Despite the fact that we were unable to retrieve all of the objects in the dev bucket, there is an intriguing permission set to “allusers” highlighted above (storage.buckets.setIamPolicy). It appears that we can set IAM permissions to the bucket on the same, so let’s do so using the gsuitl command as shown below.
To guarantee there are no permissions/account overlap that are already present on the local setup, it is best to use a new docker instance with the gcloud-sdk when exploiting the permission in order to make unauthenticated calls.
gsutil iam ch allUsers:objectViewer gs://dev-blogapp-4b96f7070b93b339
The above command will set the “storage object viewer” role to “allusers” which will set “storage.objects.lists” as well so we can get all objects in the bucket on the same.
Let’s list everything on the buckets and see if we have anything interesting.

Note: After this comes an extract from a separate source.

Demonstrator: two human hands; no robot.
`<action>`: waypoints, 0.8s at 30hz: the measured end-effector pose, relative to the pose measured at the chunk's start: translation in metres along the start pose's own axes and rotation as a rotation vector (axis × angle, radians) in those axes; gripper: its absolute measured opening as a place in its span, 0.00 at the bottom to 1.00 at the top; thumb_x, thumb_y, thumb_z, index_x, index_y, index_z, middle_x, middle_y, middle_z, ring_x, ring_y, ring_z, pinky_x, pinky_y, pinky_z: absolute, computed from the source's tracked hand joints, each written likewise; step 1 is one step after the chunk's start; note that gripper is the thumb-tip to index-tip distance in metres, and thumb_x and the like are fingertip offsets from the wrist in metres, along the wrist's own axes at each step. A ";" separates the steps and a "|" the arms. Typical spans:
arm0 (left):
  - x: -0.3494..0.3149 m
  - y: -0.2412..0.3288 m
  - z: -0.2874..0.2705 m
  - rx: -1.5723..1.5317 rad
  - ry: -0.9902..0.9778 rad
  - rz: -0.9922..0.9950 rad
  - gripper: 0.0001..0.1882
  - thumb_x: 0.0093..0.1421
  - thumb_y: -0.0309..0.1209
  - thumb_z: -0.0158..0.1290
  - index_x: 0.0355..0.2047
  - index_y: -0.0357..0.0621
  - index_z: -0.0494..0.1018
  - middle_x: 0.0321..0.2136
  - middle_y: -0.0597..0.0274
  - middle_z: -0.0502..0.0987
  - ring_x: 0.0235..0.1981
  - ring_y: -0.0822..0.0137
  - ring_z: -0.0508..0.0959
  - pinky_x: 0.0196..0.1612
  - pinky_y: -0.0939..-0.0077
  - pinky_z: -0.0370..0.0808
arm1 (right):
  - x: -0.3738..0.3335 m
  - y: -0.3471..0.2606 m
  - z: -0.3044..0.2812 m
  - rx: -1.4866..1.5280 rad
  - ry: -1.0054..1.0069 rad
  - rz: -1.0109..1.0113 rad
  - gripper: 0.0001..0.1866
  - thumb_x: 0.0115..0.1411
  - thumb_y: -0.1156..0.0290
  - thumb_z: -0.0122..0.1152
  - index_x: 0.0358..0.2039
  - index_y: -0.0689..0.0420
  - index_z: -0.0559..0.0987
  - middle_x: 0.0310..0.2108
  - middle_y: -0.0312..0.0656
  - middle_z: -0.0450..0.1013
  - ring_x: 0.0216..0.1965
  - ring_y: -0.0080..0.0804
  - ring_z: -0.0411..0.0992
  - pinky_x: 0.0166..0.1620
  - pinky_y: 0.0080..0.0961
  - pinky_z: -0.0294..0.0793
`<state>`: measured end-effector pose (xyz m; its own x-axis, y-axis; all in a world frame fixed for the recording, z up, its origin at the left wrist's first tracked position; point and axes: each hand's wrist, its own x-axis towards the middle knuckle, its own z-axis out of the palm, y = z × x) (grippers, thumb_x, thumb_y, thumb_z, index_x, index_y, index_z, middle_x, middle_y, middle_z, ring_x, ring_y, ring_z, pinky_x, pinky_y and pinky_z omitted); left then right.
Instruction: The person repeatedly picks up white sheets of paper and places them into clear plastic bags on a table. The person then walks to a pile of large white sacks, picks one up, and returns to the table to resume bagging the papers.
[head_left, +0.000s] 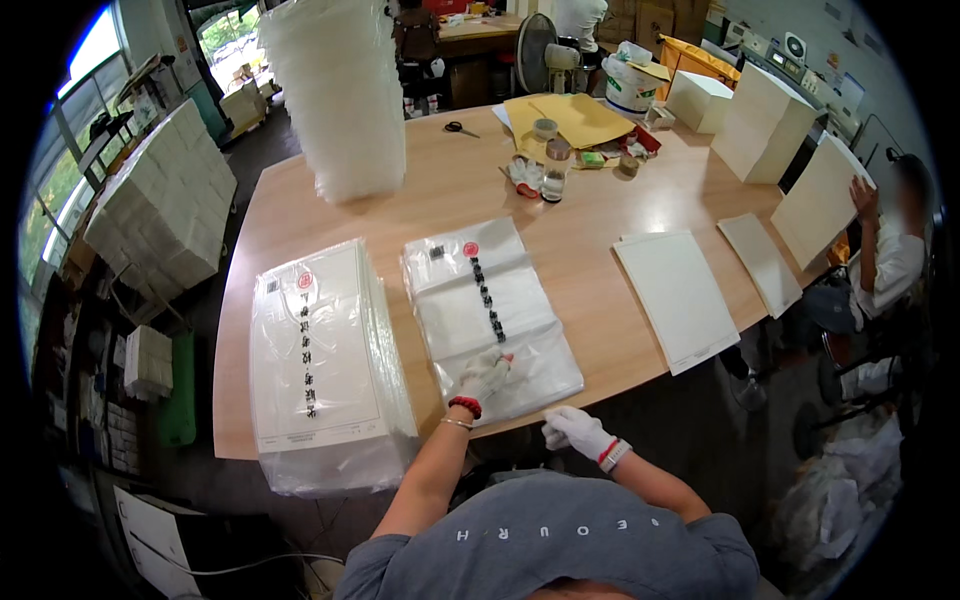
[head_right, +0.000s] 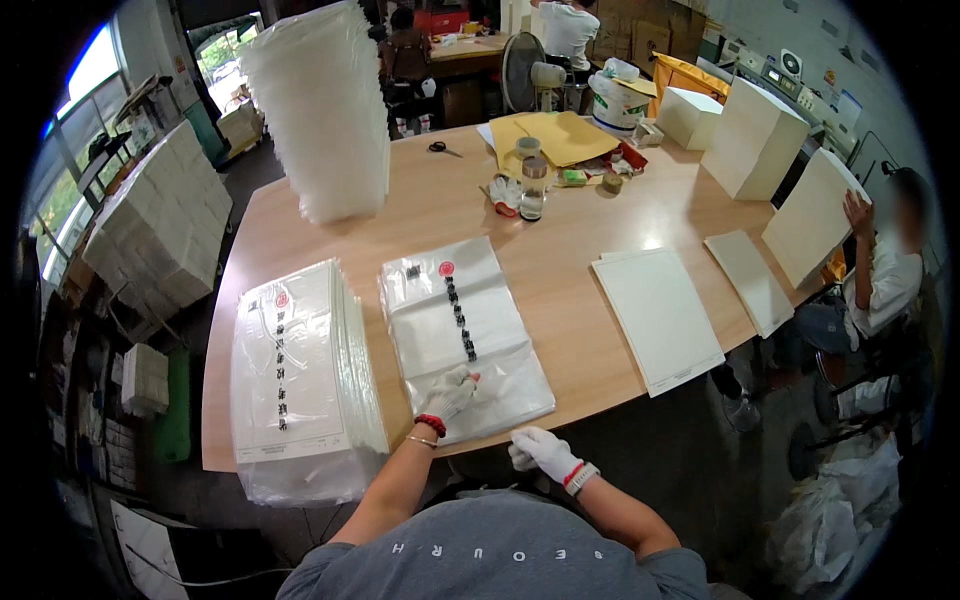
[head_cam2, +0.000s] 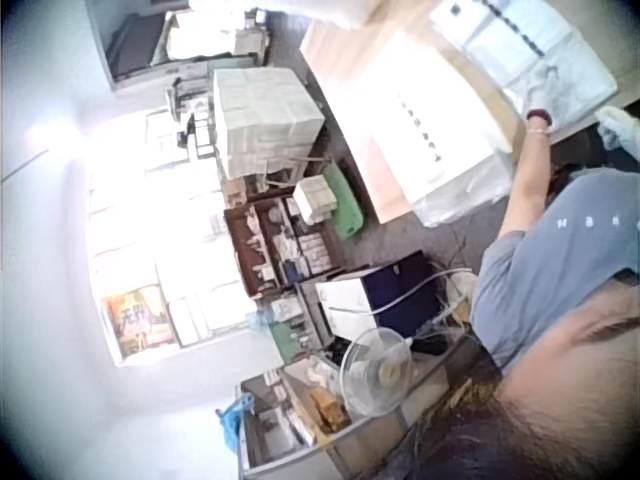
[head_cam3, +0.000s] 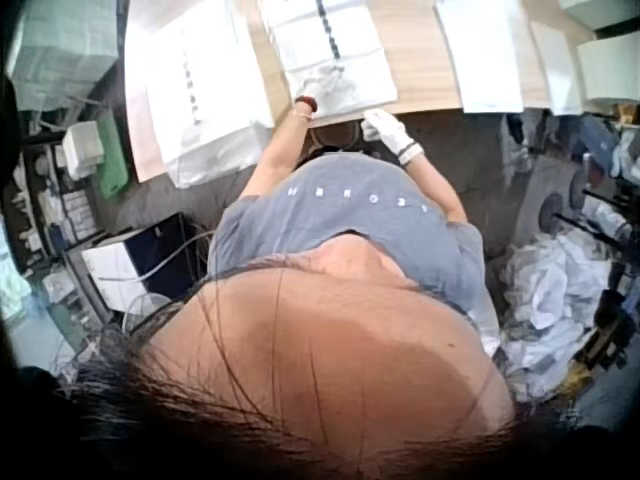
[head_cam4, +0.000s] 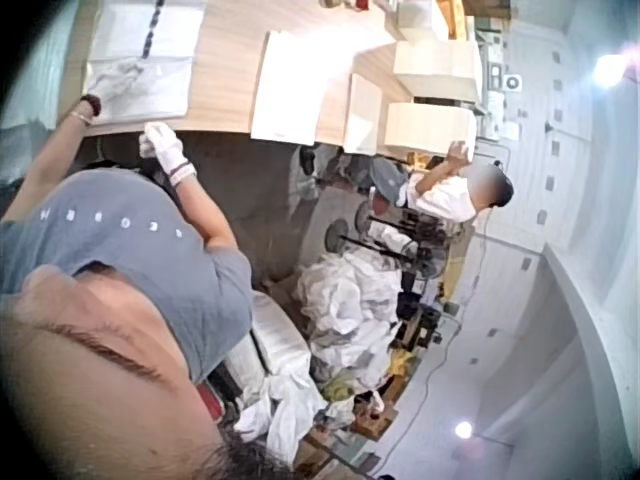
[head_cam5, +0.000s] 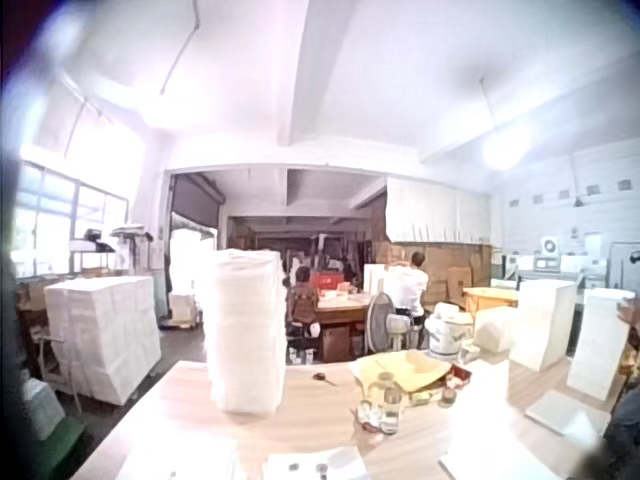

If you look in the shared directory, you’ll find some interesting files with the names config.txt and ssh keys directory at /shared/files/.ssh/
Let's dump them locally using command
“gsutil cp -r gs://dev-blogapp-4b96f7070b93b339/shared/files/* /tmp/”
after looking at the file config.txt, we can see the one of host with public IP address, username, and path to the ssh key file. It also appears that we can connect to the instance’s port 22 also.
But ssh is failed with permission denied error as below
The ssh key file has overprivileged permissions, as indicated by the error above. Permissions to the ssh key private file should only be limited to the owner and no one else. Therefore, updating the file’s permissions and retrying the ssh did succeed, and I was able to connect to the box.
After gaining access to the instance wasn’t able to run any sudo commands but however had access to execute gcloud CLI on the instance.
And found the instance is binded with default compute engine service account which comes with editor role by default, this allowed to get running instances on project via ‘gcloud compute instances list’.
So we have another instance with named ‘admin-vm’ on same project and we are currently on ‘developer-vm’ lets try get into ‘admin-vm’
To be continued on next article…
Tips on application setup
Follow through with the instructions given for the installation of the application on GitHub. The best approach would be running the steps over the cloud shell Terminal, running locally would face multiple challenges.
- If running locally ensure you have terraform installed on the same and gcloud SDK.
also if you already have multiple accounts set locally ensure the configurations are set to the respective project and account ID where the application needs to be hosted, confirm running “gcloud config configurations list”.
- Once you have the account set up with permissions on the creation of a new project follow the default installation steps mentioned here.
- Run ‘terraform plan’ before apply to confirm the changes that going to be deployed, though the list is huge but would be good to grab to a file via command terraform plan -no-color > output.txt.
- After terraform apply is completed successfully you would be given with a cloud function URL for web app which is vulnerable to attack for exploitation.